Department of Oncology, University of Oxford, Oxford, OX3 7DQ, UK.
Doctoral Training Centre, University of Oxford, Keble Road, Oxford, OX1 3NP, UK.
Breast Cancer Res. 2022 May 17;24(1):34. doi: 10.1186/s13058-022-01529-9.
PET imaging of 18F-fluorodeoxygucose (FDG) is used widely for tumour staging and assessment of treatment response, but the biology associated with FDG uptake is still not fully elucidated. We therefore carried out gene set enrichment analyses (GSEA) of RNA sequencing data to find KEGG pathways associated with FDG uptake in primary breast cancers.

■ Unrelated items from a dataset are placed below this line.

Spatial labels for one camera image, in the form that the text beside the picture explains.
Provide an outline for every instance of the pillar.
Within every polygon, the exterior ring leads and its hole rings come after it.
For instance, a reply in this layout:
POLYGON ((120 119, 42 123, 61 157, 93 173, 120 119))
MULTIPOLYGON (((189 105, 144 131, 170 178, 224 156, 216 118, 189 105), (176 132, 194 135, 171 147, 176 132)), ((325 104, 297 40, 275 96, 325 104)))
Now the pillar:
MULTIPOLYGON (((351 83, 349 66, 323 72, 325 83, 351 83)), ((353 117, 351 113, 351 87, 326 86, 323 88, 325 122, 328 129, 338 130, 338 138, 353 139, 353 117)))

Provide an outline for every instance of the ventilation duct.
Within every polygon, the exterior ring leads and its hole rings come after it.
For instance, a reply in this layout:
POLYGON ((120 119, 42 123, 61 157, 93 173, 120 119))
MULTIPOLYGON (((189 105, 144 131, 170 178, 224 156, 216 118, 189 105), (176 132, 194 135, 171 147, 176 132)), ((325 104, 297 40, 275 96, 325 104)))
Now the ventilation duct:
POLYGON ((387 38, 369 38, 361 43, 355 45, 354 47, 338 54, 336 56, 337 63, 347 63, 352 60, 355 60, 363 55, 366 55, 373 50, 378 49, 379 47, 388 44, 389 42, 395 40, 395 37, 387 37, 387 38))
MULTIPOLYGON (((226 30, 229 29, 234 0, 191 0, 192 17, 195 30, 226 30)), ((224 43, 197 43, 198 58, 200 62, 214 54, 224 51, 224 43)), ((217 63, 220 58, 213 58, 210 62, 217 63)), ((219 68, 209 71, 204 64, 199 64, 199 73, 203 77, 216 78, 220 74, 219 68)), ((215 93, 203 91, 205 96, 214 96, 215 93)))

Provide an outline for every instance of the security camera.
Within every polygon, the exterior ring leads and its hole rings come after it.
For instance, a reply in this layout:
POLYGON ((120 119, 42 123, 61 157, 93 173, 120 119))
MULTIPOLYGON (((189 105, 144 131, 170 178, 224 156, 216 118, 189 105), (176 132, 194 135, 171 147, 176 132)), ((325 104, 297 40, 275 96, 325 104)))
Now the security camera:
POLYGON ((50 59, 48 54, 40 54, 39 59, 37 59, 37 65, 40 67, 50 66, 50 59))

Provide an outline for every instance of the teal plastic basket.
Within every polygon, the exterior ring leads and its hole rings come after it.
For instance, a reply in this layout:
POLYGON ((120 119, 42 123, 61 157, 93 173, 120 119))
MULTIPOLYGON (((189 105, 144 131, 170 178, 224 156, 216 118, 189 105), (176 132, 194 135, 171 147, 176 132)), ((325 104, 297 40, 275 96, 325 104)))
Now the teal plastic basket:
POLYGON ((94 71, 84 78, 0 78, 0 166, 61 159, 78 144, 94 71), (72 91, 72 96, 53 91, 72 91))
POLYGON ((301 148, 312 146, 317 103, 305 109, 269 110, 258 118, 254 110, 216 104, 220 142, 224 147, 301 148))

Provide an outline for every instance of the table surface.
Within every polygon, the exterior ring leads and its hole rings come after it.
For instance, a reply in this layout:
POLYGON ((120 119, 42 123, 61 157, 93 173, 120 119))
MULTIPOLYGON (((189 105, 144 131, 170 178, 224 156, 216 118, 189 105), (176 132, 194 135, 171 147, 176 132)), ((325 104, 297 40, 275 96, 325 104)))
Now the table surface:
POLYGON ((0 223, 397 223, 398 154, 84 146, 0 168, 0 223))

Pre-treatment data were analysed from a window-of-opportunity study in which 30 patients underwent static and dynamic FDG-PET and tumour biopsy. Kinetic models were fitted to dynamic images, and GSEA was performed for enrichment scores reflecting Pearson and Spearman coefficients of correlations between gene expression and imaging.
A total of 38 pathways were associated with kinetic model flux-constants or static measures of FDG uptake, all positively. The associated pathways included glycolysis/gluconeogenesis ('GLYC-GLUC') which mediates FDG uptake and was associated with model flux-constants but not with static uptake measures, and 28 pathways related to immune-response or inflammation. More pathways, 32, were associated with the flux-constant K of the simple Patlak model than with any other imaging index. Numbers of pathways categorised as being associated with individual micro-parameters of the kinetic models were substantially fewer than numbers associated with flux-constants, and lay around levels expected by chance.
In pre-treatment images GLYC-GLUC was associated with FDG kinetic flux-constants including Patlak K, but not with static uptake measures. Immune-related pathways were associated with flux-constants and static uptake. Patlak K was associated with more pathways than were the flux-constants of more complex kinetic models. On the basis of these results Patlak analysis of dynamic FDG-PET scans is advantageous, compared to other kinetic analyses or static imaging, in studies seeking to infer tumour-to-tumour differences in biology from differences in imaging. Trial registration NCT01266486, December 24th 2010.
正电子发射断层扫描(PET)成像 18F-氟脱氧葡萄糖(FDG)被广泛用于肿瘤分期和治疗反应评估,但与 FDG 摄取相关的生物学仍未完全阐明。因此,我们对原发性乳腺癌的 RNA 测序数据进行了基因集富集分析(GSEA),以寻找与 FDG 摄取相关的 KEGG 途径。
从一项机会性窗口研究中分析了预处理数据,该研究中 30 名患者接受了静态和动态 FDG-PET 以及肿瘤活检。对动态图像进行了动力学模型拟合,并对反映基因表达与成像之间皮尔逊和斯皮尔曼相关系数的富集分数进行了 GSEA。
共有 38 条途径与动力学模型通量常数或 FDG 摄取的静态测量值相关,均呈正相关。相关途径包括糖酵解/糖异生(“GLYC-GLUC”),介导 FDG 摄取,与模型通量常数相关,但与静态摄取测量值无关,以及 28 条与免疫反应或炎症相关的途径。更多的途径(32 条)与简单 Patlak 模型的通量常数 K 相关,而与其他任何成像指标相关的途径较少。与动力学模型的单个微参数相关的途径数量明显少于与通量常数相关的途径数量,并且处于预期的随机水平。
在预处理图像中,GLYC-GLUC 与 FDG 动力学通量常数相关,包括 Patlak K,但与静态摄取测量值无关。与通量常数相关的免疫相关途径与静态摄取相关。Patlak K 与更多途径相关,而与更复杂的动力学模型的通量常数相关的途径较少。基于这些结果,与其他动力学分析或静态成像相比,动态 FDG-PET 扫描的 Patlak 分析在从成像差异推断肿瘤间生物学差异的研究中具有优势。试验注册号 NCT01266486,2010 年 12 月 24 日。